N. E. H. Hull, Williamjames Hoffer, Peter Charles Hoffer, eds. The Abortion Rights Controversy in America: A Legal Reader. Chapel Hill: University of North Carolina Press, 2004. viii + 343 pp. $27.50 (paper), ISBN 978-0-8078-5535-5; $59.95 (cloth), ISBN 978-0-8078-2873-1.
Reviewed by Mark Graber (Department of Government, University of Maryland, College Park, University of Maryland School of Law)

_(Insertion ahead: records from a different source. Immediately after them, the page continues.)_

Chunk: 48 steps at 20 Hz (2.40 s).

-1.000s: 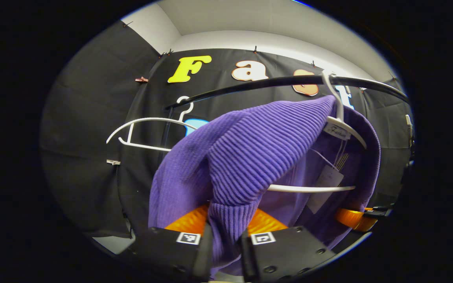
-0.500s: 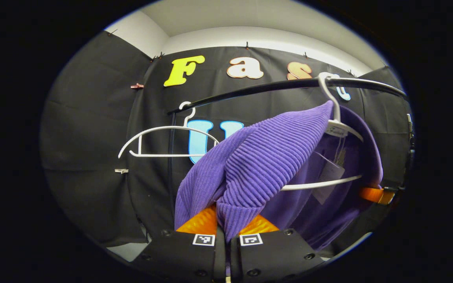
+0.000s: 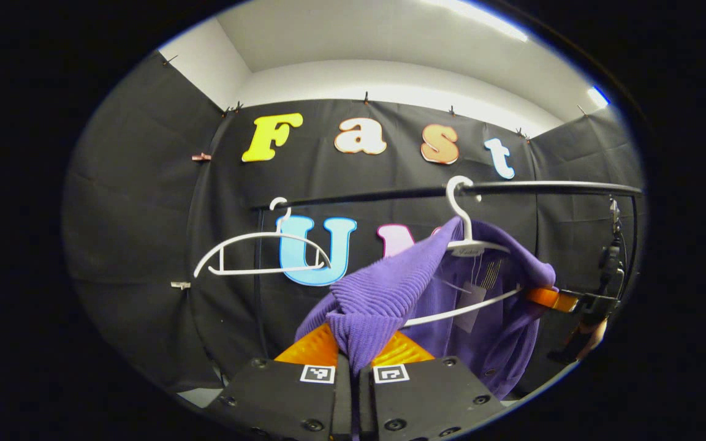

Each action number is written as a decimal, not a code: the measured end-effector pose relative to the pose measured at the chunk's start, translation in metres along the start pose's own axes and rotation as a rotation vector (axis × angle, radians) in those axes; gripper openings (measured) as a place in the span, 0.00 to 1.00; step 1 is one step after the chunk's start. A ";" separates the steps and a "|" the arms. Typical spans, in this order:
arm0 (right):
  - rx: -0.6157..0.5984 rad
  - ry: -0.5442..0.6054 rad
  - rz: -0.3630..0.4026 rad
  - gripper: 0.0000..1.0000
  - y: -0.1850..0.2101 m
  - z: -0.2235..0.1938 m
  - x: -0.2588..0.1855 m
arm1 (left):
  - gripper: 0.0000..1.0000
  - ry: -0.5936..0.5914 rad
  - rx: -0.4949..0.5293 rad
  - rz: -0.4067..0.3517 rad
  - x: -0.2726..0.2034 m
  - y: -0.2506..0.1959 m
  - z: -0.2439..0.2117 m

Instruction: Grasp the clothes on the hanger with both hands and then place them into the laundry hamper below.

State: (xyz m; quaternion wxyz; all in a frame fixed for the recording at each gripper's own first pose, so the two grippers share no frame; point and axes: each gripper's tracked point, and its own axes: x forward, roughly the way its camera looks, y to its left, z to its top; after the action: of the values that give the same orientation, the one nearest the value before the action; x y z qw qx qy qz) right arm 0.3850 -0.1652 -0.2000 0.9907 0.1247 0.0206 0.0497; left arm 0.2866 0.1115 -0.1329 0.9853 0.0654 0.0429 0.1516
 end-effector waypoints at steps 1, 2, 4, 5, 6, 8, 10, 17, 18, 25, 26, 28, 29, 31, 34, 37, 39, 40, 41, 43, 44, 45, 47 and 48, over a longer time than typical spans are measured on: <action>-0.010 -0.019 -0.003 0.28 0.001 0.003 -0.001 | 0.10 -0.005 0.017 0.012 0.002 0.006 0.003; -0.017 -0.027 -0.009 0.19 -0.001 0.005 -0.001 | 0.08 -0.014 0.029 0.019 0.004 0.009 0.009; 0.005 -0.039 -0.020 0.23 -0.003 0.007 0.003 | 0.10 -0.051 0.053 0.031 0.006 0.014 0.024; 0.025 -0.060 -0.023 0.21 -0.004 0.012 0.002 | 0.10 -0.077 0.064 0.043 0.008 0.018 0.032; 0.049 -0.097 -0.023 0.19 -0.004 0.020 0.004 | 0.10 -0.098 0.072 0.043 0.011 0.021 0.039; 0.109 -0.125 -0.030 0.23 -0.006 0.026 0.013 | 0.08 -0.111 0.075 0.037 0.022 0.025 0.041; 0.154 -0.143 -0.019 0.19 -0.008 0.030 0.023 | 0.10 -0.111 0.083 0.036 0.031 0.033 0.043; 0.205 -0.154 0.067 0.23 -0.008 0.041 0.070 | 0.08 -0.158 0.176 0.042 0.077 0.057 0.064; 0.203 -0.153 0.074 0.23 -0.010 0.042 0.077 | 0.08 -0.148 0.180 0.024 0.085 0.058 0.060; 0.151 -0.055 0.179 0.23 0.012 0.031 0.099 | 0.09 -0.018 0.134 -0.021 0.141 0.087 0.003; 0.156 -0.055 0.183 0.23 0.013 0.028 0.099 | 0.10 -0.015 0.115 -0.024 0.142 0.089 -0.001; 0.172 -0.046 0.185 0.23 0.007 0.028 0.100 | 0.10 -0.044 0.047 -0.067 0.138 0.083 -0.002; 0.201 -0.036 0.198 0.23 0.009 0.029 0.097 | 0.09 -0.046 0.025 -0.089 0.136 0.082 -0.003; 0.191 -0.013 0.214 0.18 0.014 0.028 0.095 | 0.09 0.011 0.001 -0.122 0.138 0.088 -0.014; 0.113 0.001 0.221 0.23 0.020 0.025 0.088 | 0.09 0.069 -0.026 -0.105 0.139 0.104 -0.023; 0.145 0.020 0.225 0.22 0.020 0.022 0.086 | 0.09 0.048 -0.061 -0.128 0.133 0.101 -0.025; 0.145 0.031 0.240 0.22 0.020 0.022 0.082 | 0.09 0.139 -0.122 -0.153 0.133 0.103 -0.059; 0.150 0.045 0.264 0.22 0.027 0.019 0.077 | 0.09 0.199 -0.149 -0.141 0.131 0.103 -0.079; 0.139 0.053 0.280 0.23 0.034 0.017 0.073 | 0.09 0.231 -0.144 -0.099 0.133 0.107 -0.099; 0.069 0.054 0.267 0.23 0.032 0.010 0.071 | 0.09 0.249 -0.125 -0.049 0.132 0.101 -0.125; 0.059 0.058 0.252 0.23 0.028 0.008 0.071 | 0.08 0.264 -0.122 -0.039 0.129 0.089 -0.137; 0.073 0.062 0.236 0.23 0.023 0.006 0.069 | 0.08 0.276 -0.134 -0.042 0.122 0.075 -0.147; 0.090 0.083 0.161 0.23 -0.001 -0.006 0.068 | 0.08 0.311 -0.206 -0.066 0.113 0.048 -0.160; 0.076 0.106 0.109 0.23 -0.018 -0.016 0.066 | 0.08 0.336 -0.256 -0.086 0.111 0.031 -0.165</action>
State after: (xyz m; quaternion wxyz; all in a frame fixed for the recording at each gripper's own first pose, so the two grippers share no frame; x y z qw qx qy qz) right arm 0.4519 -0.1717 -0.2220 0.9787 0.1603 0.0679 0.1093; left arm 0.3657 0.1938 -0.2984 0.9701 -0.0884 0.1899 0.1225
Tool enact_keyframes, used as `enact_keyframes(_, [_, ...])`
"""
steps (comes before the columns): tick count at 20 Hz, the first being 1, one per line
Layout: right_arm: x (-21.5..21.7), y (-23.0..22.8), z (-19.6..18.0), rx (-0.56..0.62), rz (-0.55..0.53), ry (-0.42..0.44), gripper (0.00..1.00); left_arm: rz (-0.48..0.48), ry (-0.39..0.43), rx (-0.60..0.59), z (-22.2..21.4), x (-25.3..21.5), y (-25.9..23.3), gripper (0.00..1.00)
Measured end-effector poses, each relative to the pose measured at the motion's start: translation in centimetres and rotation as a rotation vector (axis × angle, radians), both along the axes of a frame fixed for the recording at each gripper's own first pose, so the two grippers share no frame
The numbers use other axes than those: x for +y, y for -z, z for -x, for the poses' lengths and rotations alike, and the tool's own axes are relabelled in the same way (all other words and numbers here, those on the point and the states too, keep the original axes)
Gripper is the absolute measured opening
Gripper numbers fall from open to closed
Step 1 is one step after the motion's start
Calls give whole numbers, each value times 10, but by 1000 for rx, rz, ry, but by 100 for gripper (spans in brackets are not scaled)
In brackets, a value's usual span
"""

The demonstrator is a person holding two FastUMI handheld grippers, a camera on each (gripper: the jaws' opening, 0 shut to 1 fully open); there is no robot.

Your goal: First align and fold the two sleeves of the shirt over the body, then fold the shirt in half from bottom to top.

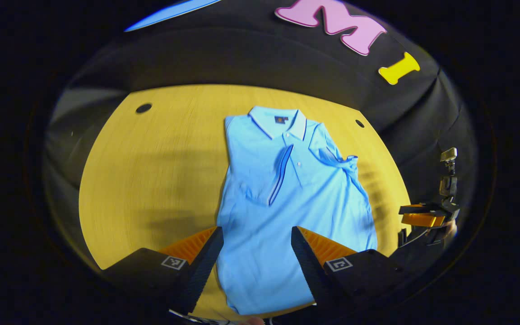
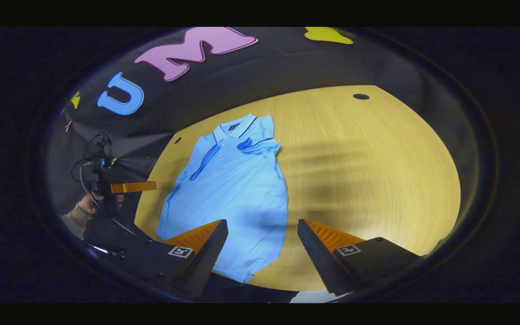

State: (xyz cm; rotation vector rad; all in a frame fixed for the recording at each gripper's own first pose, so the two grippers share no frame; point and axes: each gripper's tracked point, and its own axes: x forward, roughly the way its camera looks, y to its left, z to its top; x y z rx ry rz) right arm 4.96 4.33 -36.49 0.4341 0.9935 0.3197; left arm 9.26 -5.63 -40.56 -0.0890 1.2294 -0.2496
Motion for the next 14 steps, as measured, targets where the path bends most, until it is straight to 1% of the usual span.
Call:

Published on H-Law (April, 2005)
A Delicate Balance
Finding neutral ground on abortion is impossible. The appropriate terminology is normatively loaded. Are opponents of that practice "pro-life" or "anti-abortion?" Is the procedure directed at a "fetus," the "unborn," or a "child?" Pedagogical efforts to present representative arguments on both sides of the issue do not escape the problem of philosophical choice. Given scarce classroom time or manuscript space, which of the innumerable defenses of Roe v. Wade published in law reviews and presses over the past three decades merit presentation? If limited to a single reading, should the essay criticizing Roe take the position that the unborn have a Fourteenth Amendment right to life or merely that states may choose how to balance the various interests at stake in the abortion debate? How scholars make these decisions inevitably reflects their beliefs on the substantive issues at stake in contemporary moral and jurisprudential debates.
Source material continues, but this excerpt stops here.